Sì perché ci siamo sentiti
o ci hanno fatto sentire sbagliati.
O forse perché abbiamo avvertito nel cuore
il peso del peccato e il Maligno ci ha detto:
“Hai sbagliato, Lui non ti vuole,
non ti ama più, lo hai deluso troppe volte,
non vale la pena seguirLo!”.
Quanta fatica abbiamo fatto nel tentativo
di costruirci immagini belle e virtuose di noi stessi,
pronte a sfoggiarle dinanzi a Te
per “conquistare” la Tua Amicizia,
ma stiamo ancora aspettando, un po’ delusi,
il Tuo passaggio, la Tua chiamata.
Sì, perché non abbiamo ancora capito
che il Tuo sguardo è quello di un Innamorato perso
delle nostre povertà, delle nostre debolezze.
Ci siamo affannati a conquistare i posti tra le fila dei giusti,
mentre Tu sei in amorosa ricerca dei peccatori.
Abbiamo preferito navigare dentro i porticcioli sicuri
di devozioni e precetti e regole umane
piuttosto che accettare la sfida
del Mare aperto della Tua Misericordia,
che ci rende sovranamente liberi e felici.

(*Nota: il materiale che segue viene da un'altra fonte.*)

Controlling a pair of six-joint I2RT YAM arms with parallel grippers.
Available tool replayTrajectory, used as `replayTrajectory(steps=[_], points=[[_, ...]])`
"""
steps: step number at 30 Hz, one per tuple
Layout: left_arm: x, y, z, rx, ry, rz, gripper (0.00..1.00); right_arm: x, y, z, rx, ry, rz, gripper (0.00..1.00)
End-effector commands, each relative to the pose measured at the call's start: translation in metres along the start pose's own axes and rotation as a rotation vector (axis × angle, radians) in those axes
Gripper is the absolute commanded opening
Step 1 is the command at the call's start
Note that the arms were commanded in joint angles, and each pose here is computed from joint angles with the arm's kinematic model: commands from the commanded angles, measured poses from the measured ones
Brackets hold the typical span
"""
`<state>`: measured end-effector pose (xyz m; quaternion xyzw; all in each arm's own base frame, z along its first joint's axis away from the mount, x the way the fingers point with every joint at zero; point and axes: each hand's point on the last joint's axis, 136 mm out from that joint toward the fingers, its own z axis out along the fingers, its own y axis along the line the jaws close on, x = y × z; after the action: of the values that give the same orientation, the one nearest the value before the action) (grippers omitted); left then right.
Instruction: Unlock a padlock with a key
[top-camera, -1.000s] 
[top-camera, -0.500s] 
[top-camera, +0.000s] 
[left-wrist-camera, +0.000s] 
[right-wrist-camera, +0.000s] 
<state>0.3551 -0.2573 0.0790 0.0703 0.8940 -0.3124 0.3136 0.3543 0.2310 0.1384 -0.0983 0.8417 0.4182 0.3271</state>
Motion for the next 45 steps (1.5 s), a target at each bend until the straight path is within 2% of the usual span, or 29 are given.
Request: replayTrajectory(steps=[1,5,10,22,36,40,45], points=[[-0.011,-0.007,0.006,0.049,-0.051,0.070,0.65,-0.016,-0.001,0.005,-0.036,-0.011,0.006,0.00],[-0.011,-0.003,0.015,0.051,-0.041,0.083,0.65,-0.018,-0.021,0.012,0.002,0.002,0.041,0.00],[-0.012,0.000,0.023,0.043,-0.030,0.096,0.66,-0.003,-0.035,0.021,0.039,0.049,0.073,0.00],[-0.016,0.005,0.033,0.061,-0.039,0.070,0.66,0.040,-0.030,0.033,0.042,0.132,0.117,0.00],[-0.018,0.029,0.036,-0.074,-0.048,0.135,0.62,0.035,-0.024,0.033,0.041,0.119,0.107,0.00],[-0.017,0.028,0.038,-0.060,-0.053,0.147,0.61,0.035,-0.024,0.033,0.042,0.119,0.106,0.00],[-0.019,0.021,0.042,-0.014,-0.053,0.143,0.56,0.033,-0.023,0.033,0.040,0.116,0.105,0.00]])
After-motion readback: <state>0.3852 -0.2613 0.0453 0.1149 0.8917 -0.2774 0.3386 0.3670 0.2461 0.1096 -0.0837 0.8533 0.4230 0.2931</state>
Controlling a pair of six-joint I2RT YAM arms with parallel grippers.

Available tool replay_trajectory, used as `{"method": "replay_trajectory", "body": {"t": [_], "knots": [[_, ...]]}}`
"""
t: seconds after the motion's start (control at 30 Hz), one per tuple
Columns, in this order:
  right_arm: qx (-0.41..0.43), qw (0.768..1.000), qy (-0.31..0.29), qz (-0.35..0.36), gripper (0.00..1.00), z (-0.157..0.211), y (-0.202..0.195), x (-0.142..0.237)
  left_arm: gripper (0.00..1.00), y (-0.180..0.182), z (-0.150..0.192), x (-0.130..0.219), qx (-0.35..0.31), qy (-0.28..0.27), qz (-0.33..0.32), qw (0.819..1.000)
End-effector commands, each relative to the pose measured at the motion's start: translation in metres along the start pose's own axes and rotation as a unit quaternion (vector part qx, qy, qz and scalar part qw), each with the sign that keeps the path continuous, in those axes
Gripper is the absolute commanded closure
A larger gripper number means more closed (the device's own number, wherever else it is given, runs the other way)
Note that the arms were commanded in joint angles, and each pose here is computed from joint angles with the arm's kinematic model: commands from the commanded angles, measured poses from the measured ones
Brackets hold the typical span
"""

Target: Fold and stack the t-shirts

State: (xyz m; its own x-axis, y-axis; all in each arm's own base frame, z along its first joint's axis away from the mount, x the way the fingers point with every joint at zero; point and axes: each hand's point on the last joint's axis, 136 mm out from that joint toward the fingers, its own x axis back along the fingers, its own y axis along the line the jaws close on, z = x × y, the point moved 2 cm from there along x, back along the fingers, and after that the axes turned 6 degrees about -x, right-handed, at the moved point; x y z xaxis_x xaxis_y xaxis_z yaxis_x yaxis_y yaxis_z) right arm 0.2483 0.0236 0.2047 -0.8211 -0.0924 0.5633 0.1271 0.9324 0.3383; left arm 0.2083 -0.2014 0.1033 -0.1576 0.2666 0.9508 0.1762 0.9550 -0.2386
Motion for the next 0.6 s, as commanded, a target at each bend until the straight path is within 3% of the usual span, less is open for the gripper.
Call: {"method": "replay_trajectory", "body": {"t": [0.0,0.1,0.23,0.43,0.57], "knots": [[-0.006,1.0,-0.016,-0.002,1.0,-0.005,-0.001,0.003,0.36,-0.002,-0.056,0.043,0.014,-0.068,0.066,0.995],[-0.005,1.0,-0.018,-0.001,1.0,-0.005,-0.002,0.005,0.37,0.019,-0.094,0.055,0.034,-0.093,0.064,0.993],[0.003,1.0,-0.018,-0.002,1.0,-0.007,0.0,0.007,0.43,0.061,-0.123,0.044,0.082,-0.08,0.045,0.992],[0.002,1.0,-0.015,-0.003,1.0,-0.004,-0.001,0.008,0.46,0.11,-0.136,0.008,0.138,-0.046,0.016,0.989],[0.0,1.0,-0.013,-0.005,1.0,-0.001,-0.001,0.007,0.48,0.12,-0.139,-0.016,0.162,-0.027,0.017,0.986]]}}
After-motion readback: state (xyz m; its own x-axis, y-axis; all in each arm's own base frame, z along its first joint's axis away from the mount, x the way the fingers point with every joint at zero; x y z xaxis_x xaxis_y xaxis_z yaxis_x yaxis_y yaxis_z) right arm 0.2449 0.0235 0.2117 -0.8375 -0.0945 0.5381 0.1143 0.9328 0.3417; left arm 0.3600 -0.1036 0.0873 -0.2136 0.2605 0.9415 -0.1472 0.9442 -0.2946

Grazie Gesù perché ci fai sentire importanti,
non per quello che di buono facciamo,
ma per ciò che siamo: figli!
Amati da sempre e per sempre.
E la paura di Te si dissolve finalmente
come la nebbia del mattino dinanzi al Sole
che sorge di nuovo nei nostri cuori!
Il Sole della Tua Bellezza di Figlio di Dio
e di Amico follemente innamorato di noi!

 

Buona giornata a tutti! La Mamma Celeste ci benedica e sorrida sempre!